**INSTRUCTIONS FOR THE TASK:**
Find every line in the records below that holds the word "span", and copy it out.
Segment Open
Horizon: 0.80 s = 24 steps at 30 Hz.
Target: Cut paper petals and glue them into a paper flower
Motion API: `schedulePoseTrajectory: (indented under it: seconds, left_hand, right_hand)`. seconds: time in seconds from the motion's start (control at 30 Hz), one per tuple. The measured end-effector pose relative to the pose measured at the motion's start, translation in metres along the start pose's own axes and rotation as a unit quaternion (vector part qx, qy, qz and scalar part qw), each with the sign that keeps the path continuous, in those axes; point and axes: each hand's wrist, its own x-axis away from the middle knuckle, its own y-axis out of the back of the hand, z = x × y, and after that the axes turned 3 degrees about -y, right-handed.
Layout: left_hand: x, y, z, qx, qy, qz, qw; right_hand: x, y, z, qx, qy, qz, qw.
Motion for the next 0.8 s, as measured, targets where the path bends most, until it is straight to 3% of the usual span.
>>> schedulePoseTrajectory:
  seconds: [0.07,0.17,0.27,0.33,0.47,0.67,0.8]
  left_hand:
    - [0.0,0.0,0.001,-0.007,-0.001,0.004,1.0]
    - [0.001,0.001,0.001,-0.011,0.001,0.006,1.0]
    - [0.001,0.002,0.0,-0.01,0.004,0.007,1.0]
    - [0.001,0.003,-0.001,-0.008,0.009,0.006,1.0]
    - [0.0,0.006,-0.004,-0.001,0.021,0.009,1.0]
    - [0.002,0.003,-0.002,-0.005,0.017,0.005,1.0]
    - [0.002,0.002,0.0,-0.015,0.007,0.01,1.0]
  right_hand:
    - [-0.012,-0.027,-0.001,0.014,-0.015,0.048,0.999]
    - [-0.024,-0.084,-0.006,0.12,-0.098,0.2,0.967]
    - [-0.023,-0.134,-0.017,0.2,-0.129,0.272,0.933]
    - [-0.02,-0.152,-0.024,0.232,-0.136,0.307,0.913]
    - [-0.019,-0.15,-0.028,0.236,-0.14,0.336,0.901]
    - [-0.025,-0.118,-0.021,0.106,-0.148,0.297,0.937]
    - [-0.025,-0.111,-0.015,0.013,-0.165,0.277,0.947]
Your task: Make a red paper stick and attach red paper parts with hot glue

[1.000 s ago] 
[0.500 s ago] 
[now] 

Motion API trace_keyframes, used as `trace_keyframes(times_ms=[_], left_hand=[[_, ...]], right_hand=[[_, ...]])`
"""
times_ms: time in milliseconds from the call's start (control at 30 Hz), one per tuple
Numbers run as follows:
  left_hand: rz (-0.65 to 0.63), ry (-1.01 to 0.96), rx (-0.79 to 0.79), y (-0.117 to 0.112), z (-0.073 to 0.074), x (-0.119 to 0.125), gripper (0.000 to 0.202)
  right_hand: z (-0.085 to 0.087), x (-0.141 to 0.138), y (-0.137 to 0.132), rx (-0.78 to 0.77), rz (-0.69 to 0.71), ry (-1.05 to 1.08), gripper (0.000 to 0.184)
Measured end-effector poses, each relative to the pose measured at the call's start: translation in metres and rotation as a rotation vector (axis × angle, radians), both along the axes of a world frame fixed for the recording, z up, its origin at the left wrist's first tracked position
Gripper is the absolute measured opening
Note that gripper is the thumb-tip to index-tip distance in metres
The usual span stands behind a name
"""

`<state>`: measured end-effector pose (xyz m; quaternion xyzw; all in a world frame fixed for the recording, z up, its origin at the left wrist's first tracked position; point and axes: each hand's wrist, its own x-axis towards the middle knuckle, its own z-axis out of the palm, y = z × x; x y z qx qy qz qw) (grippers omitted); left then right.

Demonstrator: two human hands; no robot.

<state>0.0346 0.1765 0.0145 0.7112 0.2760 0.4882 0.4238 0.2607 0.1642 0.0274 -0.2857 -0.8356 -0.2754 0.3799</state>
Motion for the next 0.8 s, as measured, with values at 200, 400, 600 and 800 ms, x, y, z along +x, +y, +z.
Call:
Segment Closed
**TASK ANSWER:**
Motion for the next 0.8 s, as measured, targets where the path bends most, until it is straight to 3% of the usual span.
The usual span stands behind a name

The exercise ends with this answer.